*** Data excerpt ***

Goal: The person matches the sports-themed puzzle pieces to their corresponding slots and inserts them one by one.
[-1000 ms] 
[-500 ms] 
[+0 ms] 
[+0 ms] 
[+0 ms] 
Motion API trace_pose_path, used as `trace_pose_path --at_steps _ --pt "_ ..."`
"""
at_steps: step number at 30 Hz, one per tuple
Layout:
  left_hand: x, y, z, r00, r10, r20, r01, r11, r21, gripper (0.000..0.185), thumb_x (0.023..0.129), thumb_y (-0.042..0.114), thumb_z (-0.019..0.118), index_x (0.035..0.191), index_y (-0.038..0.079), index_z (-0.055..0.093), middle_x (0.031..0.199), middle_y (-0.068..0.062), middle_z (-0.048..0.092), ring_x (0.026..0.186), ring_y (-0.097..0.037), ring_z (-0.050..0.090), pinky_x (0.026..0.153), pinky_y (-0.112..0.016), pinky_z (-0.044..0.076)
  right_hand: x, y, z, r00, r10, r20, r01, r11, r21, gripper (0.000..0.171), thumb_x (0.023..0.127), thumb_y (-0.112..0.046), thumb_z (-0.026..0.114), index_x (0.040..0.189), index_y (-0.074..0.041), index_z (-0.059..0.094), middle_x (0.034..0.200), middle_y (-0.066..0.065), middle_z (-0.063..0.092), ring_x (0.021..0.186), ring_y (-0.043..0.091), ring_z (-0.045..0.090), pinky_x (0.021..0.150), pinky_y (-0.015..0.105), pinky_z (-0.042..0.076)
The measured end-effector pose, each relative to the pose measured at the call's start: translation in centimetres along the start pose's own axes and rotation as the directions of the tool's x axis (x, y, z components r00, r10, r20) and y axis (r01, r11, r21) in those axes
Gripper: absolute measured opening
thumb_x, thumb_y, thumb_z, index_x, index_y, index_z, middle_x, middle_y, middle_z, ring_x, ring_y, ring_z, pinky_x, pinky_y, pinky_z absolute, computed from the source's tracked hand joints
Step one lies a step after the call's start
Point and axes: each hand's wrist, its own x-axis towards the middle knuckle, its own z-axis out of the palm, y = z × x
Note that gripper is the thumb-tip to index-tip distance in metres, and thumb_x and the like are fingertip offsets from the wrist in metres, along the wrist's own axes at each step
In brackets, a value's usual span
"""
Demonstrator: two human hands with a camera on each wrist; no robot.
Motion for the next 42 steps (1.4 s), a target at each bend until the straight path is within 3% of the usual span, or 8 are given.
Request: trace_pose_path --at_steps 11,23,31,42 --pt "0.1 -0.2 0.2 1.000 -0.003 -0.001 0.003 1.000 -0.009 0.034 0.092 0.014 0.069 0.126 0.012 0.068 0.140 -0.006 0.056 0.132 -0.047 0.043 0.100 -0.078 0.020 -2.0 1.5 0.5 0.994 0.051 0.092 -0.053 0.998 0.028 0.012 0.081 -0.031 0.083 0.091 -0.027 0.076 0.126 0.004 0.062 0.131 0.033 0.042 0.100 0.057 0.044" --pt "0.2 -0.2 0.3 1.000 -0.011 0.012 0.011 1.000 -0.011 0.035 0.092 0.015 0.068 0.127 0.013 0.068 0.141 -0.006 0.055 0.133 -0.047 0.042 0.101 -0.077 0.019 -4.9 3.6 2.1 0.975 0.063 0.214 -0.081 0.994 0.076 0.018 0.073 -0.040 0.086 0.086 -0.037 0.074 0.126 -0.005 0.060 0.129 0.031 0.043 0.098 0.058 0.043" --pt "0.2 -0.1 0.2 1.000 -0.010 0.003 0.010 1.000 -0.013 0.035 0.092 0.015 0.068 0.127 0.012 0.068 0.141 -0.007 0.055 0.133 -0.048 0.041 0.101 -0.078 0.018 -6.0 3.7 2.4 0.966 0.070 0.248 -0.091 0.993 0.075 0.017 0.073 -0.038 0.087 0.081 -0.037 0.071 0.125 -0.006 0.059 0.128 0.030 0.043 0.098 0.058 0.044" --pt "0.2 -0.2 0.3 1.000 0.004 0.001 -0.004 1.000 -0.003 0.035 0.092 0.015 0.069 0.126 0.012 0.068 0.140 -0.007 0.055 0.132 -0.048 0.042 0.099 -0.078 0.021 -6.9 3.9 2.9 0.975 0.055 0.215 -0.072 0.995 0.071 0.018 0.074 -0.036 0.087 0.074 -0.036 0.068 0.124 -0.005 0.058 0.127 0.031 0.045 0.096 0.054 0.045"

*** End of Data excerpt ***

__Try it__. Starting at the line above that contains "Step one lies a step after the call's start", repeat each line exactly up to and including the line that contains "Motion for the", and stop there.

__Exercise output__.
Step one lies a step after the call's start
Point and axes: each hand's wrist, its own x-axis towards the middle knuckle, its own z-axis out of the palm, y = z × x
Note that gripper is the thumb-tip to index-tip distance in metres, and thumb_x and the like are fingertip offsets from the wrist in metres, along the wrist's own axes at each step
In brackets, a value's usual span
"""
Demonstrator: two human hands with a camera on each wrist; no robot.
Motion for the next 42 steps (1.4 s), a target at each bend until the straight path is within 3% of the usual span, or 8 are given.

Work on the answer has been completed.